There are growing concerns about the expansion of oxygen-poor environments in the ocean. A quantitative understanding of the magnitude, pattern, and biogeochemical consequences of ocean deoxygenation is essential for understanding the feedbacks to climate. Recent advances in biogeochemical models reveal the spatial and temporal scales of ocean deoxygenation and its uncertainty on millennial timescales. However, the ocean deoxygenation could last for longer timescales, given the long residence time of critical nutrient phosphorus in the ocean (~15-20 kyr) which exerts fundamental controls on biological productivity and oxygen consumption in the ocean. Understanding the mechanistic link between the global phosphorus cycle and ocean deoxygenation on timescales exceeding 10 kyr would also help shed light on the questions regarding the causal mechanisms for large-scale ocean anoxia that occurred in the geological past.

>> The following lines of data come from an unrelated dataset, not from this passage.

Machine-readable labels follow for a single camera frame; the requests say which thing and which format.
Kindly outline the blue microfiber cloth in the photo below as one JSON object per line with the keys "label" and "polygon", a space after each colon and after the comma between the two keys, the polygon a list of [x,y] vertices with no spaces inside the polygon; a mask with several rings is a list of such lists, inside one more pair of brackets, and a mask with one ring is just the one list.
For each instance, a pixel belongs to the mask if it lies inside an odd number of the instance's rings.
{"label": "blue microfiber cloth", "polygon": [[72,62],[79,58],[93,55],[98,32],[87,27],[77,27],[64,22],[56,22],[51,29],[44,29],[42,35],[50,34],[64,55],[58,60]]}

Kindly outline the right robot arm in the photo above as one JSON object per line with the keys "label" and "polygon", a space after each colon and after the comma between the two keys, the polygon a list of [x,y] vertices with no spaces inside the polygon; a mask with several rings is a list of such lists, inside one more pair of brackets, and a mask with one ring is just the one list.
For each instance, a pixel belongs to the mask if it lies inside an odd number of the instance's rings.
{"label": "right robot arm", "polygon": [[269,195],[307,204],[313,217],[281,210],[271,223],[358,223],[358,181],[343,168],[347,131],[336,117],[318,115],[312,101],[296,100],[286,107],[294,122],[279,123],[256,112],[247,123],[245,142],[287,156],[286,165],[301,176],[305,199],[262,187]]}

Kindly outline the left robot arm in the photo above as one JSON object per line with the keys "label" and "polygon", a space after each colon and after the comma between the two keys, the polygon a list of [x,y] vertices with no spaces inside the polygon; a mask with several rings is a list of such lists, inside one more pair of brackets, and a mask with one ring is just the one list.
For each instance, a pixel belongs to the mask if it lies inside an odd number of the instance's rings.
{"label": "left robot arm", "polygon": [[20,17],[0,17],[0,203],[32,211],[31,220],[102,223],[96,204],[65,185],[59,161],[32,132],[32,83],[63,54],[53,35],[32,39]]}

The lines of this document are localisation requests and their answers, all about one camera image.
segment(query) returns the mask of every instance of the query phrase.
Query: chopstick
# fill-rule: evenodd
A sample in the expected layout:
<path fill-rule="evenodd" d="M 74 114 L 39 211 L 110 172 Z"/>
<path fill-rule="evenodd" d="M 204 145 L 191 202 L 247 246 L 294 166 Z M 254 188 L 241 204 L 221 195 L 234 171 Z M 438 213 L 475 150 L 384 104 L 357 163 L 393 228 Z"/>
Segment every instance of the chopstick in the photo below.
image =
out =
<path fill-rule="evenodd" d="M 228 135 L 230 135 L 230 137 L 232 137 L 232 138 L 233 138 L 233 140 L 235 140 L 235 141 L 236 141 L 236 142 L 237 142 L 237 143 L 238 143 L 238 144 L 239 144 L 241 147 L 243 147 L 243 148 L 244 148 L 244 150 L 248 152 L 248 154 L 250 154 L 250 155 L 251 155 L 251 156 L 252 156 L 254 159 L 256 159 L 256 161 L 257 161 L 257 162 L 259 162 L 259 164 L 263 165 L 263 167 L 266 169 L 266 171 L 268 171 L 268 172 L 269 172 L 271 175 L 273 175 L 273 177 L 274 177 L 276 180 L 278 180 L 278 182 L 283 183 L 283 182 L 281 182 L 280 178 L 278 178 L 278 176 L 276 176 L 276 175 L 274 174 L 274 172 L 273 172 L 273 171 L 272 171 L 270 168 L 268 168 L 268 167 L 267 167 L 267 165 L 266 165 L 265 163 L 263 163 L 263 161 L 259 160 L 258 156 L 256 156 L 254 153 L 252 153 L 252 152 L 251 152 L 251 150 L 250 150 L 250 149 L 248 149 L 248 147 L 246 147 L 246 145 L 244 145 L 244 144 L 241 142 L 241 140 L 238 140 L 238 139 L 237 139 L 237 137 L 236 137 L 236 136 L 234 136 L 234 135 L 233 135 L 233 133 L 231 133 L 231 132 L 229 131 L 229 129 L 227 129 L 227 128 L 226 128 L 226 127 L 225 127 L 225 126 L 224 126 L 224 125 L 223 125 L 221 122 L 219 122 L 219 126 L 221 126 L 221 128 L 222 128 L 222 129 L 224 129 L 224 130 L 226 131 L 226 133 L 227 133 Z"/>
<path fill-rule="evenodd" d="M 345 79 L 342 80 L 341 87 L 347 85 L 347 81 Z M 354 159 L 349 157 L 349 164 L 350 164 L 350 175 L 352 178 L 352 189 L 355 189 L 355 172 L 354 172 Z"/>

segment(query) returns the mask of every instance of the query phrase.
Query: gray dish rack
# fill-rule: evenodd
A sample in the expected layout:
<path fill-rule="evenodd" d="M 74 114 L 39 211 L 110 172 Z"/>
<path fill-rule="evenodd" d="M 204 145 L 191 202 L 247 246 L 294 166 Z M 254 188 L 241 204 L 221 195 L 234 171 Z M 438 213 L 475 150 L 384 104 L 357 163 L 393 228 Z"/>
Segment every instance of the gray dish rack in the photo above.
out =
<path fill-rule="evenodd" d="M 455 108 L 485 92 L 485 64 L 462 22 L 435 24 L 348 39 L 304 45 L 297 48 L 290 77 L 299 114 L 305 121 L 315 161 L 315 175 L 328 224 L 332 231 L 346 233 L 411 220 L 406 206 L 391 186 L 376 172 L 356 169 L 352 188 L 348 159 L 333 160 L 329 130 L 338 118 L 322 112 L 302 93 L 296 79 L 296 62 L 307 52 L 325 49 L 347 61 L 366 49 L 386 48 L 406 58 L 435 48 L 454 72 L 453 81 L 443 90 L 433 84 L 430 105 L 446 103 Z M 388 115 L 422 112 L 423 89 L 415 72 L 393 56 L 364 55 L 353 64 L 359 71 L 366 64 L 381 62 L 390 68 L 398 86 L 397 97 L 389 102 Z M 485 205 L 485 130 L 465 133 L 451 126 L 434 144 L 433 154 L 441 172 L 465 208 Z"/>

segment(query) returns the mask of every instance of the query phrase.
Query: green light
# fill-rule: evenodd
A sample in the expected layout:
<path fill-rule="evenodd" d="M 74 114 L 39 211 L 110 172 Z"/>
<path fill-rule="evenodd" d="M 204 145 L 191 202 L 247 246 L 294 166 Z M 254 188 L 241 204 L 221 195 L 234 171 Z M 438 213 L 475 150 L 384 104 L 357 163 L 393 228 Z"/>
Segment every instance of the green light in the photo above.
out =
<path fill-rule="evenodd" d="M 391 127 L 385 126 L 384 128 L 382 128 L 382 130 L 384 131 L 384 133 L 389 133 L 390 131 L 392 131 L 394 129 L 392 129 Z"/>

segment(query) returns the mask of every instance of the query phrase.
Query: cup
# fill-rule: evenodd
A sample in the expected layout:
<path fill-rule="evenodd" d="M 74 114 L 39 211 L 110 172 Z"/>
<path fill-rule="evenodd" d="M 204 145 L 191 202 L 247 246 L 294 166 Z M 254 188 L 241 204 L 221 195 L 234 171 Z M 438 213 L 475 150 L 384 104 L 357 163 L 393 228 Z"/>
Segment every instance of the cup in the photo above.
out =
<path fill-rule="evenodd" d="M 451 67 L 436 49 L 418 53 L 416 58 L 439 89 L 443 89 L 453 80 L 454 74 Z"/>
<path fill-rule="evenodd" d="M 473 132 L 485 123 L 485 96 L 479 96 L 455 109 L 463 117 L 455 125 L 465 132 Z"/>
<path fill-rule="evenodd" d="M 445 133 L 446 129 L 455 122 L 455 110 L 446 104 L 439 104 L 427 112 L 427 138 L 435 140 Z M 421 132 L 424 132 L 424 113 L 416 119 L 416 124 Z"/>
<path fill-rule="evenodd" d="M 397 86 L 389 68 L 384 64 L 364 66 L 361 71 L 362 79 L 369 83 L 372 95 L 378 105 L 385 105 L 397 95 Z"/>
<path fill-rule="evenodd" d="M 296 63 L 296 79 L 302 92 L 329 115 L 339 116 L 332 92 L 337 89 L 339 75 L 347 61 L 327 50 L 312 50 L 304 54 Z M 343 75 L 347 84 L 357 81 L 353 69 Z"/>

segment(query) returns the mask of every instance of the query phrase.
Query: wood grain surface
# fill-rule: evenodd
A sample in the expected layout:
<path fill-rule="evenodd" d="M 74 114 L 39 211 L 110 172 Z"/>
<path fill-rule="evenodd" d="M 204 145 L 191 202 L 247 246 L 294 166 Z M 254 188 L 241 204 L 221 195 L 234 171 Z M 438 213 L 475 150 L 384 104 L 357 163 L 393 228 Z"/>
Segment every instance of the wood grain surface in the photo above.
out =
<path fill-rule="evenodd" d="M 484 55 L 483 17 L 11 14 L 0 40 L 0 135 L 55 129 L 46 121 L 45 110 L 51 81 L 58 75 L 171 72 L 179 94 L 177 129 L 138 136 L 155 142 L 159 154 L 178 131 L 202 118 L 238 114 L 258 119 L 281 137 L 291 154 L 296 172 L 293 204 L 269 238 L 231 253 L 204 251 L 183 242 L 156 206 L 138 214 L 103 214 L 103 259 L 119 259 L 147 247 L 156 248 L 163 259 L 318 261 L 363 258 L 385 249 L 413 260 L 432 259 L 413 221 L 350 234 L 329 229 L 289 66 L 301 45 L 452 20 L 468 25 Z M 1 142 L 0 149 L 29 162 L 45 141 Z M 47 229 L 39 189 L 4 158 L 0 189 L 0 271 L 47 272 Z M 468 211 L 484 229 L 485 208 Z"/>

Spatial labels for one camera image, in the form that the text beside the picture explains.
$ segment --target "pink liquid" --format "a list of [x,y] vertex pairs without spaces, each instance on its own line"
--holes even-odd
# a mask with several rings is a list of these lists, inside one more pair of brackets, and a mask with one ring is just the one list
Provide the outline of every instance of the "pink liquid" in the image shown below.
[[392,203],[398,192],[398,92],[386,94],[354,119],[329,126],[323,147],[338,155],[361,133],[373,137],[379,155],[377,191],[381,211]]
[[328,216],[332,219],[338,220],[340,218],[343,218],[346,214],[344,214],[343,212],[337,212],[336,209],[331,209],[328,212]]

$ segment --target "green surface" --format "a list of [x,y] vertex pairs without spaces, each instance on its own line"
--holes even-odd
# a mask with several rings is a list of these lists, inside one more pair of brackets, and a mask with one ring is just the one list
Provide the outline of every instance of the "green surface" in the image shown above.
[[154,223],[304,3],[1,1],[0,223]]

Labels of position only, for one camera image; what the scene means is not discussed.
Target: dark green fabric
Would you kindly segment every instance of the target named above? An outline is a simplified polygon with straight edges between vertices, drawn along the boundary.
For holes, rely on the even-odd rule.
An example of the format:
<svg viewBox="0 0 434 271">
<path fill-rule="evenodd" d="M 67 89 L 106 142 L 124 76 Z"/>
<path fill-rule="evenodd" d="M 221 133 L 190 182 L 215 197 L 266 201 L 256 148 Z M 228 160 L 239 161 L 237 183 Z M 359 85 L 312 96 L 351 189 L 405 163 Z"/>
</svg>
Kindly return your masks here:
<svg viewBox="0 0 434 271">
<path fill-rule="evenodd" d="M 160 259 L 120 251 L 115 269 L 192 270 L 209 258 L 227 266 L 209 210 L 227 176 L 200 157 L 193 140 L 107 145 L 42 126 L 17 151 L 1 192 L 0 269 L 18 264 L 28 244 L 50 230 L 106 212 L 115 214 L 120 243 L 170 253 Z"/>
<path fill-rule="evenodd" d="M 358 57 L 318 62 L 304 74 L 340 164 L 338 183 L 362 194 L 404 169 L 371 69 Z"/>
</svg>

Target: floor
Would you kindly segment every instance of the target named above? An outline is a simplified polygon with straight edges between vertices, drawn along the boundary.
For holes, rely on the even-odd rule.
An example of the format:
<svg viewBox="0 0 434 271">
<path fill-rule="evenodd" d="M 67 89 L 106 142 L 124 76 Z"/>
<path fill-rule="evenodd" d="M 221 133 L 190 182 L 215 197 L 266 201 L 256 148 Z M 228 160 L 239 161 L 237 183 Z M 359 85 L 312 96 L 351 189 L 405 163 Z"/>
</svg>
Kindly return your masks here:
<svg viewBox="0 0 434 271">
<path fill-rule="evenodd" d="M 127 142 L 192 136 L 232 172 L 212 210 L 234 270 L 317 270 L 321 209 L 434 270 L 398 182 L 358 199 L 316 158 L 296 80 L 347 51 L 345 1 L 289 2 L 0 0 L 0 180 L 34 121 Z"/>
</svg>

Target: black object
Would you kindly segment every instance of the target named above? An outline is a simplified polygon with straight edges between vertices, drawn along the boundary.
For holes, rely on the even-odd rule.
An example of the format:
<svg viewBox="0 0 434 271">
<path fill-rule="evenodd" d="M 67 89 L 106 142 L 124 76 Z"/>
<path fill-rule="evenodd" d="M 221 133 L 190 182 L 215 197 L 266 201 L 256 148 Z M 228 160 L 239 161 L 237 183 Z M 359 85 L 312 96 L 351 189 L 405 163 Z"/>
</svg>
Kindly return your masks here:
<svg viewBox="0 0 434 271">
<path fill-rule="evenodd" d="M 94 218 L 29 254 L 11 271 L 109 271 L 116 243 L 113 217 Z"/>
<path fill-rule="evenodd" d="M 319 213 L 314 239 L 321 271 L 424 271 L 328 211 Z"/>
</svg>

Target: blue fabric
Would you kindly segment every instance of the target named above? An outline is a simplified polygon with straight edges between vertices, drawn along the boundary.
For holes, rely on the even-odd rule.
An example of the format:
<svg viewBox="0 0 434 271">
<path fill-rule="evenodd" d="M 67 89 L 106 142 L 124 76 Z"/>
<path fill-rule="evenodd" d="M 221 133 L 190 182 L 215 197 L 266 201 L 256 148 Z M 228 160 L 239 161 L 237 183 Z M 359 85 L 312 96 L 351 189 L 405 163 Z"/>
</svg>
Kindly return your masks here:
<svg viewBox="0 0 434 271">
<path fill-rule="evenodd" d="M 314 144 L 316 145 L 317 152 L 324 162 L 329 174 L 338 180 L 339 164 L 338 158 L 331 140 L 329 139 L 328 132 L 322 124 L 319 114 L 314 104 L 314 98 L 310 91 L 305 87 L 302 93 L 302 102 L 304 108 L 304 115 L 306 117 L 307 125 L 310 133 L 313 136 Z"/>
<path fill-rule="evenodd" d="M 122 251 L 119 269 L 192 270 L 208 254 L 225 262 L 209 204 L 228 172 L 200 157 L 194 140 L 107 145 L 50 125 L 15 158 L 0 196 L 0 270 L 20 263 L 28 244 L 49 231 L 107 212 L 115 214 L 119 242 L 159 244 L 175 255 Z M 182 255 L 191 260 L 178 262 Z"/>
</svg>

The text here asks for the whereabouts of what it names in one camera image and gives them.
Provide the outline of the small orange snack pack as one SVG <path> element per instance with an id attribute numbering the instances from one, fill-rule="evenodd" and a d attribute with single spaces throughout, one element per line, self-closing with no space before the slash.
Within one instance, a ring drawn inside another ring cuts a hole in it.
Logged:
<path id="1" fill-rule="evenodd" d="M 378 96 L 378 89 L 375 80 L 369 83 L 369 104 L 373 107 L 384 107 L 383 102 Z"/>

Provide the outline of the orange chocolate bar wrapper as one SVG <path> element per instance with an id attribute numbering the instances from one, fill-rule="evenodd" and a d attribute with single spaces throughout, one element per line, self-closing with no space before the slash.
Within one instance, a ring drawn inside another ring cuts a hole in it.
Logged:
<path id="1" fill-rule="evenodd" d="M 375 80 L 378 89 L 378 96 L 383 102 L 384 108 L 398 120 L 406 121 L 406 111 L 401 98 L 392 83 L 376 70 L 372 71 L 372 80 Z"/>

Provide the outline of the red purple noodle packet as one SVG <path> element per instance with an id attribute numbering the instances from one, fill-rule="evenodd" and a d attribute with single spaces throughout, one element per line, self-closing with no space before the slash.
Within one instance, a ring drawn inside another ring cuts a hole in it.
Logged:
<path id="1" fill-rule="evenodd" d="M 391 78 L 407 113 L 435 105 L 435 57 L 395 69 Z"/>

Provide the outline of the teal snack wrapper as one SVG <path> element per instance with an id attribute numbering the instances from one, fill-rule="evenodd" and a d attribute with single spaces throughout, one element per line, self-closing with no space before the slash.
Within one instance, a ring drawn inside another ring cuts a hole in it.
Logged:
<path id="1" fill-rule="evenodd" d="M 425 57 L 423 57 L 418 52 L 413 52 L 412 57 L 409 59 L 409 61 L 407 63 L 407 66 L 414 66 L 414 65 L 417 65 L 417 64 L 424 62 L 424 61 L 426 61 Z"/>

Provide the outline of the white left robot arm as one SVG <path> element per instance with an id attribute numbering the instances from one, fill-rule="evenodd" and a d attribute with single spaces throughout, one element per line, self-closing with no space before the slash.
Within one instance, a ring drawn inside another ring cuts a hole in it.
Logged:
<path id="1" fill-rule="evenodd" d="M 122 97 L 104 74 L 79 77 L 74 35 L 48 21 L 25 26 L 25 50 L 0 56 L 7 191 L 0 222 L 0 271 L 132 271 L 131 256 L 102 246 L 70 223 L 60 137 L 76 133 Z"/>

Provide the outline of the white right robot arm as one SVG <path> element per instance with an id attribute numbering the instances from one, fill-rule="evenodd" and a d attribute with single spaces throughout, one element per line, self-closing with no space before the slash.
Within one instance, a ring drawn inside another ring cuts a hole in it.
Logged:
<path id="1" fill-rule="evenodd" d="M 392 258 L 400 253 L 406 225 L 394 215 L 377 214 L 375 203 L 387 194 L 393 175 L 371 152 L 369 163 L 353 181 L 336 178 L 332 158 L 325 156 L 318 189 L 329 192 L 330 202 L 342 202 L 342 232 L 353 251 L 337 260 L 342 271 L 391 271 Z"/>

Here, a new Earth system model of low complexity, CANOPS, was used to assess the tipping point for the global-scale ocean anoxia. Special attention has been paid to the importance of the redox-dependent phosphorus recycling in marine sediments because it has a significant impact on the global ocean redox state by creating a positive feedback loop between ocean O₂ levels, phosphorus recycling, and biological productivity. The sensitivity experiments support the previous arguments that the enhanced phosphorus input to the ocean is a critical factor responsible for large-scale oceanic anoxia and that the development of anoxia in coastal regions would have the potential to dramatically change the oceanic O₂ inventory. The stochastic approach also provides an integrated, quantitative, and statistically informative picture of future ocean deoxygenation and highlights the remaining uncertainties. The importance of the coupled C-P-S cycles will also be discussed.